FilmNation’s Basner agrees. “When we read the screenplay it felt like it was the type of film that would be almost impossible to make in today’s world but desperately needs to be,” sales the veteran sales executive. “Sometimes things can feel homogenised.”

“In 10-15 years when I’m put out to pasture I expect this to be one of the films that people really remember on FilmNation’s slate,” he continues. “I sincerely hope we’re able to make this kind of film going forward. We need this kind of film. If we don’t take risks as an industry we stagnate.”

“This one was certainly an experience I’d never really had before” concurred lead actress Johannson, who took a pay cut from the likes of Iron Man and The Avengers to be a part of the film. “It’s very rare to come across an opportunity like this… it’s such a beautiful, poetic story.”

Under The Skin is a masterpiece 13 years in the making.
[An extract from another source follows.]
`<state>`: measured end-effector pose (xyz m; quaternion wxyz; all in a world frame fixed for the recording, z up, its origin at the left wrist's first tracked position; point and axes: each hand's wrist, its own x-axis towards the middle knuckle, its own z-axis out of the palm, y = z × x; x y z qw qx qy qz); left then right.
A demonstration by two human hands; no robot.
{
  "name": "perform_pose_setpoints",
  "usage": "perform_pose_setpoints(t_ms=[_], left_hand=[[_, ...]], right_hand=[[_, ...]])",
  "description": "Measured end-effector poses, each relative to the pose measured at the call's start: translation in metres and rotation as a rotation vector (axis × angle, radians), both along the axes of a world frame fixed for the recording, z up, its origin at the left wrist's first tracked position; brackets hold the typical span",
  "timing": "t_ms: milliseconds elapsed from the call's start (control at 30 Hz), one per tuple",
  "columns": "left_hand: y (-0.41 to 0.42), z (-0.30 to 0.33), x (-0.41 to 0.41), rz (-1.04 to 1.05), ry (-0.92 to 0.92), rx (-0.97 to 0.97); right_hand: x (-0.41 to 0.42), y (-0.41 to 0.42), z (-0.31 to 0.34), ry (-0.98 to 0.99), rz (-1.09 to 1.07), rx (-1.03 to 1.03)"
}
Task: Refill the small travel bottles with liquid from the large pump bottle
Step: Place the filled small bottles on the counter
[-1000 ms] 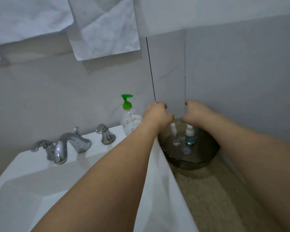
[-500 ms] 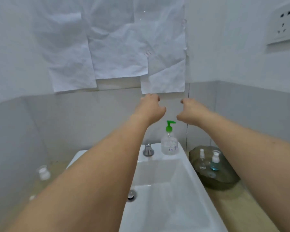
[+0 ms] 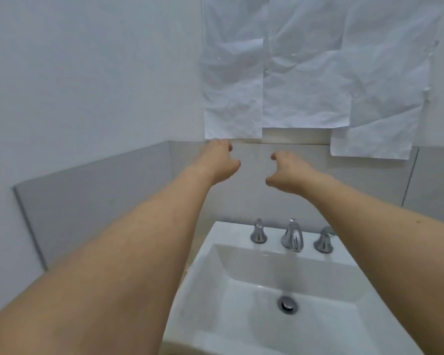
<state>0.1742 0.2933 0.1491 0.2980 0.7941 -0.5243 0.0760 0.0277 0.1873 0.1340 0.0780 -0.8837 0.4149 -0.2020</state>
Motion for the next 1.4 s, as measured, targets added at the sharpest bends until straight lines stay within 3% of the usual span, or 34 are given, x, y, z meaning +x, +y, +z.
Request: perform_pose_setpoints(t_ms=[300, 733, 1033, 1167, 1400], left_hand=[[0.072, -0.033, 0.115, 0.201, 0.043, 0.145], [0.086, -0.189, 0.180, 0.183, 0.295, 0.480], [0.071, -0.235, 0.199, 0.070, 0.409, 0.489], [0.064, -0.251, 0.197, 0.013, 0.394, 0.500], [0.057, -0.271, 0.190, 0.005, 0.327, 0.480]], right_hand=[[0.108, 0.036, -0.042, 0.112, 0.211, 0.025], [0.187, 0.029, -0.143, 0.272, 0.358, 0.160], [0.249, 0.032, -0.195, 0.336, 0.496, 0.161], [0.265, 0.033, -0.210, 0.370, 0.458, 0.127], [0.265, 0.027, -0.216, 0.250, 0.369, 0.138]])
A film that had to be made, at any cost.

The film’s final word is with Wilson, who along with Wechsler, Film4 and Glazer, drove the film from the beginning.

“There aren’t any rules to filmmaking. Some films take a long time. Yes, this was a long one but I think it’s uninformed to say that the process lacked discipline. Would we have liked it to have been quicker? Yes. Would we happily spend ten years making another one?  No. But this film took that amount of time.”